**WHAT IS REQUIRED**. For each line in the material below that holds "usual", copy that line.

★ ★ ★ ★

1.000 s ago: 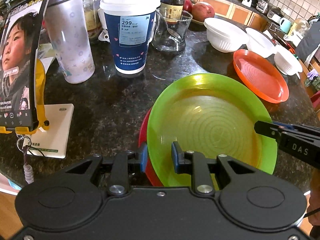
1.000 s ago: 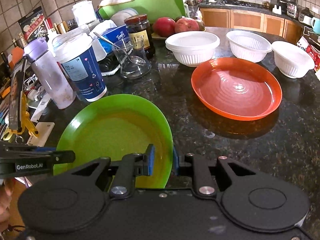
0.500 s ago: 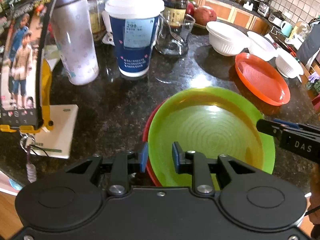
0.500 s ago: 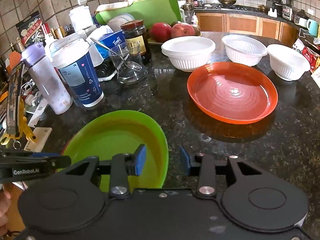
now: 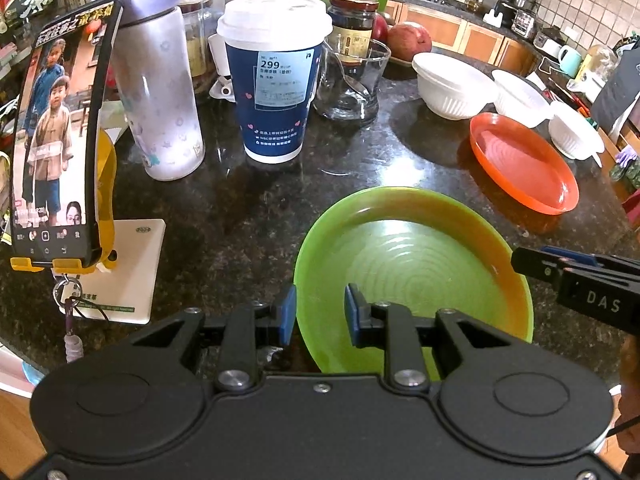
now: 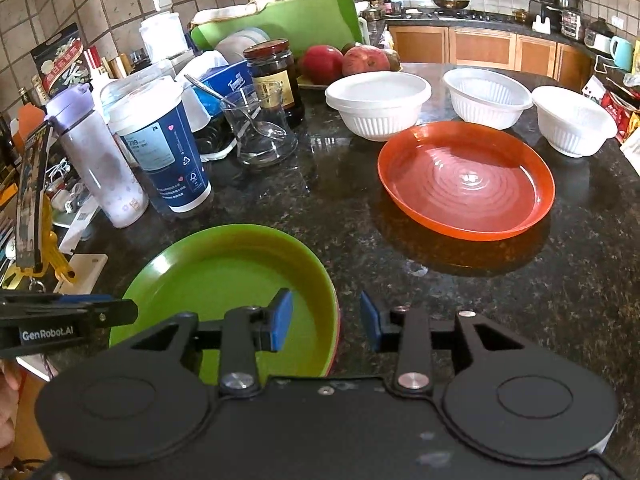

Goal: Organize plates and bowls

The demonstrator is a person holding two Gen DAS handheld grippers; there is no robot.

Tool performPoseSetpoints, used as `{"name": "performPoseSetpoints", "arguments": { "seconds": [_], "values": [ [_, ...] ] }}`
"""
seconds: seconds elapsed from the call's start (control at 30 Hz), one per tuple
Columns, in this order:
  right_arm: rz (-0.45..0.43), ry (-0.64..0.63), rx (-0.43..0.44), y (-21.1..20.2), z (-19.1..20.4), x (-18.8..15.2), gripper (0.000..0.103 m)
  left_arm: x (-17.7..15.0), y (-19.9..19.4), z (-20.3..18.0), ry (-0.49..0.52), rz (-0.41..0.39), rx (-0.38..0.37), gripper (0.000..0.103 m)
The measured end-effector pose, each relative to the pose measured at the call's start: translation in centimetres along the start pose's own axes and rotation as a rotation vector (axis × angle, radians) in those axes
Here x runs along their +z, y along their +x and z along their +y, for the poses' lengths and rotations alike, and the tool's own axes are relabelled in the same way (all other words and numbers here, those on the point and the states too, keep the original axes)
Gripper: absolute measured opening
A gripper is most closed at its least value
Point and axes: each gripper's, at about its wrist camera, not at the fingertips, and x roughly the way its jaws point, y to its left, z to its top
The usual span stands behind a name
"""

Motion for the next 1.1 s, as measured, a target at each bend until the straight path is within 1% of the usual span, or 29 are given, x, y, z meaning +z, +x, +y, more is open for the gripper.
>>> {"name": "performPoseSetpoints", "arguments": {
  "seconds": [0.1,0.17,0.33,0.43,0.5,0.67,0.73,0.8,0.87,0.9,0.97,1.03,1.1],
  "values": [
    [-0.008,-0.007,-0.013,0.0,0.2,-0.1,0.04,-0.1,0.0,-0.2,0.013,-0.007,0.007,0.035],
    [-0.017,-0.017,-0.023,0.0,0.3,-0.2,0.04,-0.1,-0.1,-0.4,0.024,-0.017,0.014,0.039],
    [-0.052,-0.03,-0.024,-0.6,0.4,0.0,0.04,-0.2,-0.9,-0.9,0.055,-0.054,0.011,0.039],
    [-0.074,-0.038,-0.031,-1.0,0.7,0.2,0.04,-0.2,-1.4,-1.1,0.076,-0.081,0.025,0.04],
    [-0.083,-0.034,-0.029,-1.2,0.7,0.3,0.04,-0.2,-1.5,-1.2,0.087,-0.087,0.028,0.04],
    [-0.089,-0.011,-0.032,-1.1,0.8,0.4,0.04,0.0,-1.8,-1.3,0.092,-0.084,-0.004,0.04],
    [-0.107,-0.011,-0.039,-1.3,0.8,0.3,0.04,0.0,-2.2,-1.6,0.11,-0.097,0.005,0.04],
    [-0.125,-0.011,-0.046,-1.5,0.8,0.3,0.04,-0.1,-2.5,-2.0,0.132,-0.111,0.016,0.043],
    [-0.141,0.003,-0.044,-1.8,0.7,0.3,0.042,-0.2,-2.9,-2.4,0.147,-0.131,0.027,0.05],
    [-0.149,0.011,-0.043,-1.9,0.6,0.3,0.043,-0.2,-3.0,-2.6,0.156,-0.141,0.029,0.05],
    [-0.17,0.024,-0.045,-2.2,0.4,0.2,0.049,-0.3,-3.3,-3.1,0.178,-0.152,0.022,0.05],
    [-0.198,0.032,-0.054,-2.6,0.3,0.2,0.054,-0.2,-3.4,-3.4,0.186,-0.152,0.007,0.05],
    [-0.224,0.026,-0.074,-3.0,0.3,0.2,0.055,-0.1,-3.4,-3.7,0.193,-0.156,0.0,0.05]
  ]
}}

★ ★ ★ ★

**YOUR RESPONSE**.
The usual span stands behind a name
Motion for the next 1.1 s, as measured, a target at each bend until the straight path is within 1% of the usual span, or 29 are given, x, y, z meaning +z, +x, +y, more is open for the gripper.

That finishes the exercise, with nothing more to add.